**What this task involves**
Below are records; quote them exactly from the first line through the line that contains "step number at".

[Collected data]
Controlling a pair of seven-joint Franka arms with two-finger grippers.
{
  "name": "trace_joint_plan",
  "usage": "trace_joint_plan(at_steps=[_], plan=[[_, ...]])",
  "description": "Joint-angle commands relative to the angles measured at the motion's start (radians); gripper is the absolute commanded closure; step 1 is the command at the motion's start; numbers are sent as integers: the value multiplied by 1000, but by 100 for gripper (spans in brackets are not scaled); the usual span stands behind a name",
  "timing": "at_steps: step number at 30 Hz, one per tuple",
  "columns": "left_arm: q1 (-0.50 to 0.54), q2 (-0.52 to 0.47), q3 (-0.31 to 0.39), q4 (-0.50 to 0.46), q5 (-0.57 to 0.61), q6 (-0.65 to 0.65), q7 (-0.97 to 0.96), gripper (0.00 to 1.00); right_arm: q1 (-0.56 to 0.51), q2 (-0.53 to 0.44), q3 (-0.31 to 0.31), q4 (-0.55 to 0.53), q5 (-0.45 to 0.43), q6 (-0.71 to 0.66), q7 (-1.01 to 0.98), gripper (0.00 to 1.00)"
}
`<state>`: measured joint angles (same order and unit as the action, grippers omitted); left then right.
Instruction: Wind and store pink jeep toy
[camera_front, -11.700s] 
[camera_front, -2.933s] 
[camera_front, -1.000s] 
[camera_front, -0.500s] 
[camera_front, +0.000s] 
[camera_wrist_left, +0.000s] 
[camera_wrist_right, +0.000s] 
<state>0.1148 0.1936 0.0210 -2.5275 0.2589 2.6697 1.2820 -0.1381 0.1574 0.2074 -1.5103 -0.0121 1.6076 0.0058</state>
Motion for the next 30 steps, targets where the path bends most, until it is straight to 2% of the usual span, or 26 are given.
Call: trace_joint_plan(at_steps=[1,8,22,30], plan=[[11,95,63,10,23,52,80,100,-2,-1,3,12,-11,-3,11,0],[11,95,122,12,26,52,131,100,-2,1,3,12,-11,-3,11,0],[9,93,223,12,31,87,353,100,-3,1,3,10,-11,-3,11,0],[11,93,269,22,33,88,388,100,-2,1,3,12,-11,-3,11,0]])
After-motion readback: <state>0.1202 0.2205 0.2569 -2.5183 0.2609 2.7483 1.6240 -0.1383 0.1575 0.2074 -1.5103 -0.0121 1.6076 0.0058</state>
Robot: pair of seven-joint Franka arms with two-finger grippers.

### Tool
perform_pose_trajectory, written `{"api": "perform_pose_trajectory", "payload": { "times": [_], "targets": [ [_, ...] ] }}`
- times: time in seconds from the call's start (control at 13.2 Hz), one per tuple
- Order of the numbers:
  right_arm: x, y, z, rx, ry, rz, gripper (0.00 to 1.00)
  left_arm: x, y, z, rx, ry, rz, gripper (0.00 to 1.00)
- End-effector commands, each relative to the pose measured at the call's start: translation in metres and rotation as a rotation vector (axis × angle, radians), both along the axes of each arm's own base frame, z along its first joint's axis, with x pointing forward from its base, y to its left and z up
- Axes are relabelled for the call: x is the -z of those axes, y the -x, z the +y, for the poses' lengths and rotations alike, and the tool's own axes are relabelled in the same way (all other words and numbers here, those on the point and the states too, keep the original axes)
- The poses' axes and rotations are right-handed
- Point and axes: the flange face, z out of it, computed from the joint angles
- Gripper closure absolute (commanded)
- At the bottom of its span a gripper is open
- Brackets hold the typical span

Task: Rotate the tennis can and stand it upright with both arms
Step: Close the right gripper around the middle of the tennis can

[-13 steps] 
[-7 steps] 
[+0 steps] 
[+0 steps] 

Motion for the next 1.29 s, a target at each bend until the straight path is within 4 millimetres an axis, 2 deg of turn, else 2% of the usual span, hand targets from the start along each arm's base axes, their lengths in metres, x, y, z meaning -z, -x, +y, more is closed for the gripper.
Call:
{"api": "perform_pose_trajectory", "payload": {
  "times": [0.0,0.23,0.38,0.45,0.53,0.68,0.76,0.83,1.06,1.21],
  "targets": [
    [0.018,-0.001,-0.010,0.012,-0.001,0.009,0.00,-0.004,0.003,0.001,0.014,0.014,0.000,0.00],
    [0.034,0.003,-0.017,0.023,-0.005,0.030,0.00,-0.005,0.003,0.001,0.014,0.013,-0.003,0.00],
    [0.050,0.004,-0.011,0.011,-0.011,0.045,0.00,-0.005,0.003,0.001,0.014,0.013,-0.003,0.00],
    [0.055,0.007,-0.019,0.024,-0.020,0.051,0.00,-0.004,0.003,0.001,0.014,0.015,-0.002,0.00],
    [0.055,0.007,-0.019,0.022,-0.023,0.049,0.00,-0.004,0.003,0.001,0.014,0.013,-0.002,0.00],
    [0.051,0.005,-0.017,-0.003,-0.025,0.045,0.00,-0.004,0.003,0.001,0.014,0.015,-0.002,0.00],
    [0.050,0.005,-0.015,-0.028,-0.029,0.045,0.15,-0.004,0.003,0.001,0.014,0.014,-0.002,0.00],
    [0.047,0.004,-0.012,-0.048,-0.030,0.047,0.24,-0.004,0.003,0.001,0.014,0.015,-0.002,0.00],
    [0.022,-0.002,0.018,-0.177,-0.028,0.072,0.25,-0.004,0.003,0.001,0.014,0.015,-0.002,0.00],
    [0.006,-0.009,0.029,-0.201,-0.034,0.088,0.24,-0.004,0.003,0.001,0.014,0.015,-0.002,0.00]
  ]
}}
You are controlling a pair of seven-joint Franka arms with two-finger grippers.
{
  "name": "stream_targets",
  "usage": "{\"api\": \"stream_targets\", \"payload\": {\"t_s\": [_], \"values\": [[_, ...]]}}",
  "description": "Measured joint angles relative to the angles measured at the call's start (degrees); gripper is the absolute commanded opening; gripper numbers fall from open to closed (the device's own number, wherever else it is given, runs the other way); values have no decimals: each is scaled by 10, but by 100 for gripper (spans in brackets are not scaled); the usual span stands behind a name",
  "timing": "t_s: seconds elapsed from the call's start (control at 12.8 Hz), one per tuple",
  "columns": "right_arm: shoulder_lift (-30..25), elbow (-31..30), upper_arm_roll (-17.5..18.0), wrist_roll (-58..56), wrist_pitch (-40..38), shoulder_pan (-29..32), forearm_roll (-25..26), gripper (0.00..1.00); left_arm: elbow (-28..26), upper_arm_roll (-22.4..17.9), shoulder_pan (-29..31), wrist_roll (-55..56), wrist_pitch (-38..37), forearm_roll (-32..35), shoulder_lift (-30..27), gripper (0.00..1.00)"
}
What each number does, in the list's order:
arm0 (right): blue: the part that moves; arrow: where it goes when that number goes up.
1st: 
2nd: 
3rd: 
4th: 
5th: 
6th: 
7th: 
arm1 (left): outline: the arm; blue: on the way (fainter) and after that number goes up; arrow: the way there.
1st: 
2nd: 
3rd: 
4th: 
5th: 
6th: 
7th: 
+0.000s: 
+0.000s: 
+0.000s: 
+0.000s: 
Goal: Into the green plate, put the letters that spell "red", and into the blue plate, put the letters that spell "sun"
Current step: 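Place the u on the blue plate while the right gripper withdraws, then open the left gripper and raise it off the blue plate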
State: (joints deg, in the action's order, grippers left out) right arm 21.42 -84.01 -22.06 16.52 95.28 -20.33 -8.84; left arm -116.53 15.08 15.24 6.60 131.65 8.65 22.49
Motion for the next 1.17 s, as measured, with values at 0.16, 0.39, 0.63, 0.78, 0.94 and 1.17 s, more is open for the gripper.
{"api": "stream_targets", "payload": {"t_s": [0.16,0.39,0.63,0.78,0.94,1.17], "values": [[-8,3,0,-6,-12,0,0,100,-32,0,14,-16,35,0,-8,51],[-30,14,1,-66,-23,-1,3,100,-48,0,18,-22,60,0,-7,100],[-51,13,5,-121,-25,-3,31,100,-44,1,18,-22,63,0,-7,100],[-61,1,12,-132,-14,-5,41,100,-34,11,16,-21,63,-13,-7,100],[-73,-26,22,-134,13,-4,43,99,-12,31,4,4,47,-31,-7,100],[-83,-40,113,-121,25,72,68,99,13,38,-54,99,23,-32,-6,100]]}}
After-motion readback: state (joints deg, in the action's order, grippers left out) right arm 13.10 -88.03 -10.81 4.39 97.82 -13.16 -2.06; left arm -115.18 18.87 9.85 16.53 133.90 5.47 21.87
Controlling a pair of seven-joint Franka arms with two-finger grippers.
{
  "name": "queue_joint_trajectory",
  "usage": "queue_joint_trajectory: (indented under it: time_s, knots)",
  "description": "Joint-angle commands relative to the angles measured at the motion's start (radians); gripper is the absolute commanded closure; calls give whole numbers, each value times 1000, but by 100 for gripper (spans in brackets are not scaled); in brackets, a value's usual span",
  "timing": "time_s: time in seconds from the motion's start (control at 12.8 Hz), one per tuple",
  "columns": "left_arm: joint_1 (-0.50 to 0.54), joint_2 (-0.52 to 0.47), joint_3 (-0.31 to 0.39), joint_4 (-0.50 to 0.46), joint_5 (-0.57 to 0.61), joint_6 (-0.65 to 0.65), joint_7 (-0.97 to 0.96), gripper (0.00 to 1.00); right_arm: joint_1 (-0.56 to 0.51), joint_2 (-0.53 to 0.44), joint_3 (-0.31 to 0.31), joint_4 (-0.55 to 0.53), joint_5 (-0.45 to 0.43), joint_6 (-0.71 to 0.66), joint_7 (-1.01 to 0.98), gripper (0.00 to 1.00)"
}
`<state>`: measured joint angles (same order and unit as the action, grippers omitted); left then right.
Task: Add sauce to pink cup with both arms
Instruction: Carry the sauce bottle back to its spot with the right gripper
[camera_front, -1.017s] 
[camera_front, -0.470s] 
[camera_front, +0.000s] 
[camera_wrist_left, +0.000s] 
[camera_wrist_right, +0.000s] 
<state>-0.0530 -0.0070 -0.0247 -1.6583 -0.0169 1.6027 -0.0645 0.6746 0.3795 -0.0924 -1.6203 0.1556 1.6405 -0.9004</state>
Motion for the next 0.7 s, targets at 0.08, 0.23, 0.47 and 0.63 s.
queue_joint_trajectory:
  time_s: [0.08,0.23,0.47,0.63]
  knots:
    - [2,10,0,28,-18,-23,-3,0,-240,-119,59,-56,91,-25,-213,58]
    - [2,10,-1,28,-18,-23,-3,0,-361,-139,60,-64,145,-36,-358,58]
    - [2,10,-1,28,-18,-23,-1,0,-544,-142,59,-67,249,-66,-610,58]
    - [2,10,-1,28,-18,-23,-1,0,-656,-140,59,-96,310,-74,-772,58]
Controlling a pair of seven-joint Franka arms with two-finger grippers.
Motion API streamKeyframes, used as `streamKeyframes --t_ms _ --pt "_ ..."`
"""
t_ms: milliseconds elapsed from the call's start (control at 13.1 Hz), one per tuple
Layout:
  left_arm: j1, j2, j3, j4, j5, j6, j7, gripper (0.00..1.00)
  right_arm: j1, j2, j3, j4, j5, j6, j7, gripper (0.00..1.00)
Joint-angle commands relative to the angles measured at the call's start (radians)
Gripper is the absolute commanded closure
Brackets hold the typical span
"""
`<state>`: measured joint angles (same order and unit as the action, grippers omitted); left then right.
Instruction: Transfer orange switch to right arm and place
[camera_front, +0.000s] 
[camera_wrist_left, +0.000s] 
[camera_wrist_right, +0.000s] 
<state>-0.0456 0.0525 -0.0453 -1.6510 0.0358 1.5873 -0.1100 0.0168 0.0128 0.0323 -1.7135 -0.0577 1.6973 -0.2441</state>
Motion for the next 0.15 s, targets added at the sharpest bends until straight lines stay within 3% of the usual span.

**Output of the task**
Controlling a pair of seven-joint Franka arms with two-finger grippers.
{
  "name": "trace_joint_plan",
  "usage": "trace_joint_plan(at_steps=[_], plan=[[_, ...]])",
  "description": "Joint-angle commands relative to the angles measured at the motion's start (radians); gripper is the absolute commanded closure; step 1 is the command at the motion's start; numbers are sent as integers: the value multiplied by 1000, but by 100 for gripper (spans in brackets are not scaled); the usual span stands behind a name",
  "timing": "at_steps: step number at 30 Hz, one per tuple",

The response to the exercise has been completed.